誰でも人生を楽しく生きたいという気持ちはもっていると思います.60歳前後のご夫婦,結婚以来30年時に喧嘩をすることがあっても,お互いにいたわりあいながら楽しく60年を過ごしてきました.ところが数年前から奥様は右手のふるえに気づき,ここしばらくは歩行障害もでてきて大学病院で調べてもらったらパーキンソン病とのこと.それ以来落ち込んで,毎日病気のことが気にかかり,体重も落ちてきました.それまでは年に1度はどこかへ旅行にも行っていたのに,ご主人が誘っても行く気になれないからとふさぎ込んでいます.病院の主治医はまだ軽いからそんなに心配しなくてもよいというのですが,どうしても将来寝たきりになることが頭を離れません.ご主人は定年を迎え,これからあと奥様と旅行に行ったり,これまでしたいと考えてできなかったことをやりながら楽しく老後を過ごそうと考えていた矢先,奥様の病気ですっかり予定が狂ってしまいました.
本当にパーキンソン病とはそんなに深刻な病気なのでしょうか? この本では,パーキンソン病とはどのような病気なのかをわかりやすく説明し,最後にそんなに心配しなくても,従来通りの生活を続けるよう努力することがこれからの人生を楽しく生きる秘訣であることを理解していただければ大変ありがたく思います.一病息災,今の日本では3人に1人の方が癌で亡くなられるといわれます.その他に脳卒中や心臓発作に見舞われる方も少なくありません.認知症になられる方も沢山おられます.パーキンソン病になったということで,これらの他の病気がなくなるわけではありませんが,2つの病気を合併することは1つ病気があればずっと少なくなります.
最初に大事なことはパーキンソン病とはどのような病気であるか正確な知識を得ることです.次に進行はきわめてゆっくりであること,この進行という言葉にひっかかる方が多くいらっしゃいます.体の機能というのは加齢とともに徐々に衰えてゆきます.パーキンソン病に伴う日常生活の不自由の一部は加齢によります.症状の全てが病気によるとは考えないようにしましょう.パーキンソン病の進行はきわめてゆっくりです.日常生活の中で進行を自覚することはあまりありません.

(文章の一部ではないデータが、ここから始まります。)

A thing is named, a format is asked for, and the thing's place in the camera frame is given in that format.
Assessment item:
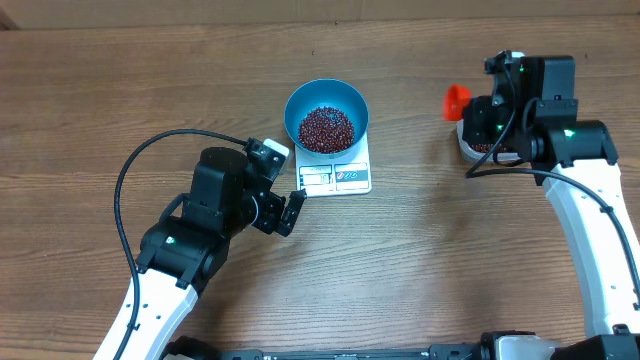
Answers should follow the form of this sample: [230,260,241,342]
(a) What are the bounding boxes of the clear plastic food container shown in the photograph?
[456,120,519,163]

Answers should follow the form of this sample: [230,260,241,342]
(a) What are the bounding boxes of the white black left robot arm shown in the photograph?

パーキンソン病には個人差もあります,長年ほとんど症状の進行のない方もあります.またパーキンソン病で死ぬことはありません.パーキンソン病に関連して重篤な状態になる可能性としては,誤嚥による肺炎,湯船の中で滑って水の下にもぐってしまい立ち上がれない場合,家の中で転んで骨折をして寝込む場合などがあります.ですからこれらのことを起こさないように気をつけましょう.薬は始めたら続けるのが原則です.体に害を残すような副作用は存在しません.多少の副作用は色々対策があります.また日常生活でやってはいけないことはありません.国内旅行や海外旅行にも積極的に行きましょう.旅行にでると家の中よりもよく歩けます.食べていけないものはありません.何でも好きなものを沢山食べましょう.お酒を飲んでもかまいません.ただし酔っている間に転ばないように注意しましょう.このようにパーキンソン病ではしてはいけないことはありません.これまで通りの生活スタイルでよいのです.これからも十分人生を楽しむように心がけましょう.
この本では最初にパーキンソン病の説明をして,後半ではパーキンソン病と鑑別しなければならない疾患について解説しました.なおこの本の前半は,平成20年横須賀でパーキンソン病の方々にお話しした内容が基本になっています.そのとき三浦半島のパーキンソン病の方々が私の講演をテープから起こしてくださいました.この方々に深甚の謝意を示します.このご苦労は大変であったと思います.ここに厚く御礼を申し上げます.